Historically, embedded devices did not offer connectivity. For instance, industrial controllers or automotive Electronic Control Units (ECUs) required a technician physically access and “plug-into” the device. As embedded devices have evolved into the Internet of Things (IoT), many now offer internet connectivity to gather data, offer remote control, and provide firmware updates. Developers now expect embedded OSes to provide library features such as over-the-air updates and network stacks. Internet connectivity and the global scale of many billions of deployed devices implies that embedded devices now face an attack surface more akin to that of a traditional operating system. As such, the security embedded OSes provide is paramount.

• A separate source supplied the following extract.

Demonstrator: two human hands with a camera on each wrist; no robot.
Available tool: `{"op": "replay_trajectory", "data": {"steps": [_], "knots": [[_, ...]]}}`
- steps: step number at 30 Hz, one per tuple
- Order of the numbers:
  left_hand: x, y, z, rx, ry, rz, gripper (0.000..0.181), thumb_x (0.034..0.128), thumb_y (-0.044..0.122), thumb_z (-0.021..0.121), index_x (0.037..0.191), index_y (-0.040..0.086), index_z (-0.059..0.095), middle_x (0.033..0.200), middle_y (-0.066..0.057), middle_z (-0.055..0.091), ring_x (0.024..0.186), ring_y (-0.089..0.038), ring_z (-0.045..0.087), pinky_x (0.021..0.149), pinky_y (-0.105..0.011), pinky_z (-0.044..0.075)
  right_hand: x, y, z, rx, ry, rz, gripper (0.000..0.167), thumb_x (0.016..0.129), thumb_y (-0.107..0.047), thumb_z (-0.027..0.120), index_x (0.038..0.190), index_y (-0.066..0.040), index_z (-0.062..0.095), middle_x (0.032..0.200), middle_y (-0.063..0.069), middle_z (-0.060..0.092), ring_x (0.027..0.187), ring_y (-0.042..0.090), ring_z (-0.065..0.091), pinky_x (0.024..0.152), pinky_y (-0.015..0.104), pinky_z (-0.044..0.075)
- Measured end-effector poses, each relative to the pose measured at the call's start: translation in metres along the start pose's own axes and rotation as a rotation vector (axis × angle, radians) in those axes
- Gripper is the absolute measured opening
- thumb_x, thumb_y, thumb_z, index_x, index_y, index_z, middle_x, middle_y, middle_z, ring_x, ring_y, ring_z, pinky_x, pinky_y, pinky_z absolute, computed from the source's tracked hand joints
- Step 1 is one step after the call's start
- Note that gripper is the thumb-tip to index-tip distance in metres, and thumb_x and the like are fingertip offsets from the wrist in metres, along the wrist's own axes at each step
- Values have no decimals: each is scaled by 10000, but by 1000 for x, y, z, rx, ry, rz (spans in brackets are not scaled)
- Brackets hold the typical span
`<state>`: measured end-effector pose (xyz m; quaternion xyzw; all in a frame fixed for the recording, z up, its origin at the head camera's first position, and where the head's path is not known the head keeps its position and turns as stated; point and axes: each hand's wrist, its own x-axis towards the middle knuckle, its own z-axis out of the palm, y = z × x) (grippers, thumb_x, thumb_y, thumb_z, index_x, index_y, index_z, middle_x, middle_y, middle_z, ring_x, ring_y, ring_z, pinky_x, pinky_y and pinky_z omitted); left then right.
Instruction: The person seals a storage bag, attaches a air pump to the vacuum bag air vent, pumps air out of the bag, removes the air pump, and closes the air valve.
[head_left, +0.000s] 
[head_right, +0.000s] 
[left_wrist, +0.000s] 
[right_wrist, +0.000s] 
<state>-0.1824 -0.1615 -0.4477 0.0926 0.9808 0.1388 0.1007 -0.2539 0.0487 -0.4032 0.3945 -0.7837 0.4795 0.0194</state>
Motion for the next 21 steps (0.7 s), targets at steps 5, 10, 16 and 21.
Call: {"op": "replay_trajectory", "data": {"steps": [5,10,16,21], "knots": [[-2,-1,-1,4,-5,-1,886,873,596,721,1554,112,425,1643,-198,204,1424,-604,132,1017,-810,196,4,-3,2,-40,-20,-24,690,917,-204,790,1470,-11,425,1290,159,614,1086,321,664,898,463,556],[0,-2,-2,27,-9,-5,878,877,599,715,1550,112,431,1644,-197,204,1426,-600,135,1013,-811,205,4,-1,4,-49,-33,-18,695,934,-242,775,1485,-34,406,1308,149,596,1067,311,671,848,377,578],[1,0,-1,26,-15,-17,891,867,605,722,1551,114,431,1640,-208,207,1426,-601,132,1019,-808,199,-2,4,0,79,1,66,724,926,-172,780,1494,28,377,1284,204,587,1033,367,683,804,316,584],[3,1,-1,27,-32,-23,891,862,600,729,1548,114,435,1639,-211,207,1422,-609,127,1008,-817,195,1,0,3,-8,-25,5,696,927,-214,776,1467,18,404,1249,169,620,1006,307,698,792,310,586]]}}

With this connectivity, embedded devices now face a more complex attack surface, underscoring the importance of device security. Embedded operating systems are able to span diverse application and hardware domains because they are highly configurable. This flexibility, however, implies that downstream embedded applications may be flexible in how they use security features. This paper investigates how downstream applications use configurable security features in practice. We find that a majority of applications do not alter the default configuration provided by their chosen runtime, and as a result, do not utilize available security options. Early evidence suggests that this under-utilization is due to both runtime and development overhead.

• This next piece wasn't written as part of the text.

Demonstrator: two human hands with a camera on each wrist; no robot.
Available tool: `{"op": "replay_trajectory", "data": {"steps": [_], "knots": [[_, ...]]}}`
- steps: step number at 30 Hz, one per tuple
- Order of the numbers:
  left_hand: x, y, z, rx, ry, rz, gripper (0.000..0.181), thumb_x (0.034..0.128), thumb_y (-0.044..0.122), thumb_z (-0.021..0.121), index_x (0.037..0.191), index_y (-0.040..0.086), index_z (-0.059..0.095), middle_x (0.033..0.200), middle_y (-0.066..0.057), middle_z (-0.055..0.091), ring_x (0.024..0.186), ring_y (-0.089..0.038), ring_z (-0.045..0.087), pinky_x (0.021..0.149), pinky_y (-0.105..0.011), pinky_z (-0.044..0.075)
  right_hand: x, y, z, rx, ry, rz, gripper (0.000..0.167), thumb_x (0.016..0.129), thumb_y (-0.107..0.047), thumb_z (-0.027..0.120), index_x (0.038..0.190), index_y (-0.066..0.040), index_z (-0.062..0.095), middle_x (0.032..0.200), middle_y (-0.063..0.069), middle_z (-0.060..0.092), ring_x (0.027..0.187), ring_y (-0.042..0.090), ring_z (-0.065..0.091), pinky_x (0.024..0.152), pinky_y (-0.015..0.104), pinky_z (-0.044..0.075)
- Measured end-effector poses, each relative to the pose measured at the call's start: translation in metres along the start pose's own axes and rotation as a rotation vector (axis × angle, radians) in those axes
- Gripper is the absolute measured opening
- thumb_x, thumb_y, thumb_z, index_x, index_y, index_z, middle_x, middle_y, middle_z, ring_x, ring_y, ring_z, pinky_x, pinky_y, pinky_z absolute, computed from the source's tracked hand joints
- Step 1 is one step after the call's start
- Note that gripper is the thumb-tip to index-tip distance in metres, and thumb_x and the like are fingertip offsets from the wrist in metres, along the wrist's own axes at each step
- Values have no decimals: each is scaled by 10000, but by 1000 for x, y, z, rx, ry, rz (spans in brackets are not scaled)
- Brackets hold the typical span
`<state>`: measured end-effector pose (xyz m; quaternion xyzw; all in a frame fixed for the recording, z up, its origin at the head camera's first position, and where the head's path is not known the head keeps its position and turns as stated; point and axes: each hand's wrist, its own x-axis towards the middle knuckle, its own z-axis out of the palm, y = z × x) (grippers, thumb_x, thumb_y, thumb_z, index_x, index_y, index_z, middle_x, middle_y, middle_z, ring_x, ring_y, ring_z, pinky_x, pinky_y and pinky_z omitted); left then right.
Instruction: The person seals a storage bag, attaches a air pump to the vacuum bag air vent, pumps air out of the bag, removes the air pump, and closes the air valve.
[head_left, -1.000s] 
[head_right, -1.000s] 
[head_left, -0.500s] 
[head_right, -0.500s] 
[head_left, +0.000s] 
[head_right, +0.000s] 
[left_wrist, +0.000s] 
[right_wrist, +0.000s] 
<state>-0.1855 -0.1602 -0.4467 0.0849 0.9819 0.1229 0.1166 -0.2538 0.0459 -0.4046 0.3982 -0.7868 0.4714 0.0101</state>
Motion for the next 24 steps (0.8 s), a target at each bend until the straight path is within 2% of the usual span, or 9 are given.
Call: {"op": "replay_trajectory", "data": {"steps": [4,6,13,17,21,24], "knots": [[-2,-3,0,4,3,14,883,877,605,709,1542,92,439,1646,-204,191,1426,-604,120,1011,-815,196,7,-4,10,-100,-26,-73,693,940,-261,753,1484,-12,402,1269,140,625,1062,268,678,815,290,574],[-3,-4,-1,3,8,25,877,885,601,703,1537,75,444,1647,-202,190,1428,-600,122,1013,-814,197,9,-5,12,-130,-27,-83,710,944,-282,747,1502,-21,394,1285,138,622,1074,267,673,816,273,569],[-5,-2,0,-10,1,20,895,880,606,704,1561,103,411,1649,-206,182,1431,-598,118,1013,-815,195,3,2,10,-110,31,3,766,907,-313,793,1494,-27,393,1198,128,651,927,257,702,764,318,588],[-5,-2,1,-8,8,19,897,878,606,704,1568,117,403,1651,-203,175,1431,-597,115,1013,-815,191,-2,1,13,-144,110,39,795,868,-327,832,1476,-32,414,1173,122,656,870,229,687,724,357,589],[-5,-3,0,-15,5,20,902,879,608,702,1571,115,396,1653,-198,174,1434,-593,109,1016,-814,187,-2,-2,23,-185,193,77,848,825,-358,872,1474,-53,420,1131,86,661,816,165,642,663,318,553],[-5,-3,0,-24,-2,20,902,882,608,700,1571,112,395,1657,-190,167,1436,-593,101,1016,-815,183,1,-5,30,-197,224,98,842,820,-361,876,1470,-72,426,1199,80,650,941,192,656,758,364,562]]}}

Result 1: Zephyr & FreeRTOS MPU Feature Usage.
Zephyr and FreeRTOS offer similar MPU-based security configurations, and both disable process isolation and stack overflow protection by default. Of surveyed Zephyr and FreeRTOS applications, 17% of Zephyr and 8% of FreeRTOS projects enable both process isolation and hardware stack guards. We subsequently observe that 89% of surveyed FreeRTOS/Zephyr projects do not enable the full suite of opt-in, configurable MPU security features. We do not include RIOT in this result as RIOT does not support MPU process isolation.
Result 2: SW/HW Stackguard Usage.
Surveyed FreeRTOS repositories exhibit a more than sixfold increase of software-based stackguards usage in comparison to hardware-based stack guard usage.

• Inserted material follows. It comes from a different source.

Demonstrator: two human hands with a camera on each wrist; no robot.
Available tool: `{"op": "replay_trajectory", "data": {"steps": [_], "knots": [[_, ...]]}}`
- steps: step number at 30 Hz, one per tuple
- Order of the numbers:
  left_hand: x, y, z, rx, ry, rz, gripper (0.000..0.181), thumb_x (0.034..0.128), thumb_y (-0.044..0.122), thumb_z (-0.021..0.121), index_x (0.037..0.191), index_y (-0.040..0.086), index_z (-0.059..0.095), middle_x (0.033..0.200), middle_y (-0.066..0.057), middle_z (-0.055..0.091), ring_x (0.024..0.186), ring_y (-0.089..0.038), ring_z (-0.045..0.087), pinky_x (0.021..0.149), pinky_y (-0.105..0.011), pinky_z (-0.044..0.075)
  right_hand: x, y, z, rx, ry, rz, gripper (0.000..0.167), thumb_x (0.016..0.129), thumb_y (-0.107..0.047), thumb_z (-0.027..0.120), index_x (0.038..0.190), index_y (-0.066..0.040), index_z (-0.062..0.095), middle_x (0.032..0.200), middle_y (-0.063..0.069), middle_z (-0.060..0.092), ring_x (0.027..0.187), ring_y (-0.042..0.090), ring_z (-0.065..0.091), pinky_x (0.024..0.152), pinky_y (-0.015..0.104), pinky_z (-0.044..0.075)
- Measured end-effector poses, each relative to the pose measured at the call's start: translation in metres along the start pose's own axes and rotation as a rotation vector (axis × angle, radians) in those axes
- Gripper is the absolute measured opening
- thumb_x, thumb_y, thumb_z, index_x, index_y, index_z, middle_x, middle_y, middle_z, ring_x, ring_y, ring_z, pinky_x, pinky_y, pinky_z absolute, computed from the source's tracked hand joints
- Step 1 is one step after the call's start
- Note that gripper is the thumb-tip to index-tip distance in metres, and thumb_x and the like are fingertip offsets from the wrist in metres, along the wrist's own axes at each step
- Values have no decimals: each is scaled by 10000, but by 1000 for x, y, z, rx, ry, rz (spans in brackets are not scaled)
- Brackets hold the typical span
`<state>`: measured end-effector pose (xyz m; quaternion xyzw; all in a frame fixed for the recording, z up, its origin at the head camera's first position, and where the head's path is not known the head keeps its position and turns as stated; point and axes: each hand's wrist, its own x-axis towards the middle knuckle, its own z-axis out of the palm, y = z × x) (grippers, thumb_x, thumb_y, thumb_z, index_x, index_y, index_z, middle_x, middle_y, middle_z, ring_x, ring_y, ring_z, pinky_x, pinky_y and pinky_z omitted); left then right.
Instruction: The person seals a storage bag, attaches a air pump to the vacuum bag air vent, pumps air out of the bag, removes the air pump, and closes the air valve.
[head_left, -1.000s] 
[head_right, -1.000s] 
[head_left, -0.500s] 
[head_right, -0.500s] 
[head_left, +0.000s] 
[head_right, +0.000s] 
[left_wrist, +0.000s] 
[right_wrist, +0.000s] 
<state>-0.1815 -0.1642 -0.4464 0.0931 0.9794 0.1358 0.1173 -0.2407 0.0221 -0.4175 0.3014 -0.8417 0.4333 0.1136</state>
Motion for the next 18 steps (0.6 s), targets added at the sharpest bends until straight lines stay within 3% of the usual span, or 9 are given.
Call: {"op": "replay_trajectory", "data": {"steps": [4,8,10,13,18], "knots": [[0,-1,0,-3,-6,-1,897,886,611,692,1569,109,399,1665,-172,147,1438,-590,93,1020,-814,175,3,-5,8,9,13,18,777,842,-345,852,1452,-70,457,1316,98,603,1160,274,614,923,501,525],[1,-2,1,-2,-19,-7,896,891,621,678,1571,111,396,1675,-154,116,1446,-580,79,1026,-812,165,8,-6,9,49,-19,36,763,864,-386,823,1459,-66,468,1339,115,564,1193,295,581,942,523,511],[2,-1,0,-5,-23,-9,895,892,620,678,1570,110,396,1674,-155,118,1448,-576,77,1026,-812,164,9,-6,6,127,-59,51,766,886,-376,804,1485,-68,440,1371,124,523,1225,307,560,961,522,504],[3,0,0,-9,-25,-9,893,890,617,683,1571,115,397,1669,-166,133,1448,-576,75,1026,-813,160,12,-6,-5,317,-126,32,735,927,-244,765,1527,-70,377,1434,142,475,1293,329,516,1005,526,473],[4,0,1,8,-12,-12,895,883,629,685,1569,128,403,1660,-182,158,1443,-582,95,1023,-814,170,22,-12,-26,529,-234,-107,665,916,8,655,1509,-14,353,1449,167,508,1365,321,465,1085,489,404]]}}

Result 3: Opt-out Configuration Usage.
For RIOT platforms possessing an MPU, RIOT enables mpu_stack_guard
by default. We find that no surveyed project disables this feature.
Result 4: Runtime Overhead.
Our preliminary benchmarking of Zephyr in Result 4 finds that hardware security features impose a mere 224 cycle overhead per context switch. This result agrees with the documentation excerpts and shows an overhead that is in fact noticeable, but likely only problematic for high performance applications. We argue that the vast majority of IoT embedded applications do not require “every last drop of performance,” but instead that the primary overhead impeding the usage of configurable security features is not performance but developer overhead.
This paper shows the disparity between the configurable security features the studied embedded OSes offer and the features that are actually used in the wild. Our preliminary results and analysis suggest the primary overhead limiting the use of these features is developer overhead. Nonetheless, further investigation is required to gain a more complete understanding of why these features are left disabled by developers. So long as downstream applications see limited use in enabling such optional features, the potential security benefits embedded OSes can provide is left unrealized. This is particularly problematic given the increased attack surface of modern IoT devices.